**Problem details:** In the entries that follow, the lines from the one with "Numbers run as" through the one with "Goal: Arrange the" are the ones to write out, exactly and with both ends included. Nothing else should appear.

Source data

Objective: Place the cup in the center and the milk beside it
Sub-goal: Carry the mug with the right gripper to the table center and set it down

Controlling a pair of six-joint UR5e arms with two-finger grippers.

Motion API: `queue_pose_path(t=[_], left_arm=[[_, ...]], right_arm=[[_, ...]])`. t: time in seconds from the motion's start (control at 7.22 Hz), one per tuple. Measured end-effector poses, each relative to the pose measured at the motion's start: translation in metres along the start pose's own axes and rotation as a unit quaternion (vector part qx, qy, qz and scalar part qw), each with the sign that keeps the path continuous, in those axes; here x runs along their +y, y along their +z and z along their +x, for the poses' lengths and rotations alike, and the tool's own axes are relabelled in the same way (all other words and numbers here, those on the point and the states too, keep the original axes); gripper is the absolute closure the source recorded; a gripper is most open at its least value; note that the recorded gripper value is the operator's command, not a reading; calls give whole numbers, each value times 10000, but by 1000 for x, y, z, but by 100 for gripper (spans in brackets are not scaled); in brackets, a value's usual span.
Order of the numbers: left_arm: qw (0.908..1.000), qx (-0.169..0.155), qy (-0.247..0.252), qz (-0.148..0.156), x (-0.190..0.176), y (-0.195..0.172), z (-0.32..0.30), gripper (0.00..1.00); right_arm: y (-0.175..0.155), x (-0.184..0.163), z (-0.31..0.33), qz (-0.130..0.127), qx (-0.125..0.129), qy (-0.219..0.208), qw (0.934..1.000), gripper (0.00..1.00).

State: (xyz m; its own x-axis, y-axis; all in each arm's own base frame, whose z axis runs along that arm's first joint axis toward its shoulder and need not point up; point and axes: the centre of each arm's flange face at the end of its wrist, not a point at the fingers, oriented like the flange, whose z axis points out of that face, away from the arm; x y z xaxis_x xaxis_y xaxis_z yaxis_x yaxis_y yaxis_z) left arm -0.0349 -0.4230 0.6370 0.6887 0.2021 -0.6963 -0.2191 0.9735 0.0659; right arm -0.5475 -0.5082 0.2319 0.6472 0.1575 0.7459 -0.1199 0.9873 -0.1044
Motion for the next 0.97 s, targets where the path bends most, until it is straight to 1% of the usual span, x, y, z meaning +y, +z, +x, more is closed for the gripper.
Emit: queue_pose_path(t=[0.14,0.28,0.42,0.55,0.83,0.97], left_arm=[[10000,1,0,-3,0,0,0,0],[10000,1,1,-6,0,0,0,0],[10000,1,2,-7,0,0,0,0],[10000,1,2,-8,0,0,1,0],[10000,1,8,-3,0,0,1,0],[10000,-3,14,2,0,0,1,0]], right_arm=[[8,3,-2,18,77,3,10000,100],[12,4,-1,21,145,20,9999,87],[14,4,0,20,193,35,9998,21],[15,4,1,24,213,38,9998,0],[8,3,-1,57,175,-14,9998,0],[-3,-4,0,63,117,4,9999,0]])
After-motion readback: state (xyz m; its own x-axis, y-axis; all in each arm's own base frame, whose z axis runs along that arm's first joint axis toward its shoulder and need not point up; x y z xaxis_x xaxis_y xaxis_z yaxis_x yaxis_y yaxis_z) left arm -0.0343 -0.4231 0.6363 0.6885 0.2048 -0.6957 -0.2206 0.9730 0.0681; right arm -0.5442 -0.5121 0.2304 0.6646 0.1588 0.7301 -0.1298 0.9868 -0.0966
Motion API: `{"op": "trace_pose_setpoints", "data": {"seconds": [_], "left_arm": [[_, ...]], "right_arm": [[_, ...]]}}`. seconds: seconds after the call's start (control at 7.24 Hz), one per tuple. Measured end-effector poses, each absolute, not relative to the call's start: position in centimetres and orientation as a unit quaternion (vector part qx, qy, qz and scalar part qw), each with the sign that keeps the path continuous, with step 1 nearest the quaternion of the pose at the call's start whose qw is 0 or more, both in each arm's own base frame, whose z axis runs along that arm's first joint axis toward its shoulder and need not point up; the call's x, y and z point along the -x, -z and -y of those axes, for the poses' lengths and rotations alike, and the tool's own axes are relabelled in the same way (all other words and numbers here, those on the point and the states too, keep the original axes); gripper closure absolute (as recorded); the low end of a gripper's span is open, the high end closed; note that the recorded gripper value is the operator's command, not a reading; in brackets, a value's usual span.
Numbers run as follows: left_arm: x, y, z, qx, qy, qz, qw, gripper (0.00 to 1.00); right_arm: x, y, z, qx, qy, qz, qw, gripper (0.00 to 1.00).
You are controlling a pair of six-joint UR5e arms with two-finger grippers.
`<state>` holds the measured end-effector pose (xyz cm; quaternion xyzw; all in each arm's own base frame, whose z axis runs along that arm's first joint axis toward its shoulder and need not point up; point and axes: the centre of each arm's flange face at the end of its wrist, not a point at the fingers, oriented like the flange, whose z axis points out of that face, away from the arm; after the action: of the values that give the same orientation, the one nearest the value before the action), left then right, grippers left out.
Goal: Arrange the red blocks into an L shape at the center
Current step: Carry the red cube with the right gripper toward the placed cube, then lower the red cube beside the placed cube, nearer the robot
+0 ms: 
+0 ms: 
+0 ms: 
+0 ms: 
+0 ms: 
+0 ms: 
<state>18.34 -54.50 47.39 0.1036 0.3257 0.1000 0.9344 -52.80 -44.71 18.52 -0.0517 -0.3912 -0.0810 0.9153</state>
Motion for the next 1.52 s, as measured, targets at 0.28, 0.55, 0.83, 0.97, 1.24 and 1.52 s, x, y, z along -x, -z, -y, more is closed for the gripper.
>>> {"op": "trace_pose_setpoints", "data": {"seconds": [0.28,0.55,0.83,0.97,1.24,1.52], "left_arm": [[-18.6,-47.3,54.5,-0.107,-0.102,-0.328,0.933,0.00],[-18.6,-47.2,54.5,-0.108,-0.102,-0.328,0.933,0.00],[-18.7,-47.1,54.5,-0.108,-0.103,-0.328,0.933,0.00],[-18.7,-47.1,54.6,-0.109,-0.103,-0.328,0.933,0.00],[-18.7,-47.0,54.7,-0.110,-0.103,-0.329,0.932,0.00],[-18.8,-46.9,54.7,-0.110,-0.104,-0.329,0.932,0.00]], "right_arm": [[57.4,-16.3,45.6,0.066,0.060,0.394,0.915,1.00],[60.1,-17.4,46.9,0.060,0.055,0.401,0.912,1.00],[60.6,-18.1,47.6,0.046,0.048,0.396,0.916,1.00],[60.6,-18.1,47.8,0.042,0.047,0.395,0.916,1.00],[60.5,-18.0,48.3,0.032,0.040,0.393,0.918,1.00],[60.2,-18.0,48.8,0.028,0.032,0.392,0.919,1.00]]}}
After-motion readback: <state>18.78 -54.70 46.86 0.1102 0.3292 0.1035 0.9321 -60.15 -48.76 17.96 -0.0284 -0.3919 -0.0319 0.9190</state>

**Solution:**
Numbers run as follows: left_arm: x, y, z, qx, qy, qz, qw, gripper (0.00 to 1.00); right_arm: x, y, z, qx, qy, qz, qw, gripper (0.00 to 1.00).
You are controlling a pair of six-joint UR5e arms with two-finger grippers.
`<state>` holds the measured end-effector pose (xyz cm; quaternion xyzw; all in each arm's own base frame, whose z axis runs along that arm's first joint axis toward its shoulder and need not point up; point and axes: the centre of each arm's flange face at the end of its wrist, not a point at the fingers, oriented like the flange, whose z axis points out of that face, away from the arm; after the action: of the values that give the same orientation, the one nearest the value before the action), left then right, grippers left out.
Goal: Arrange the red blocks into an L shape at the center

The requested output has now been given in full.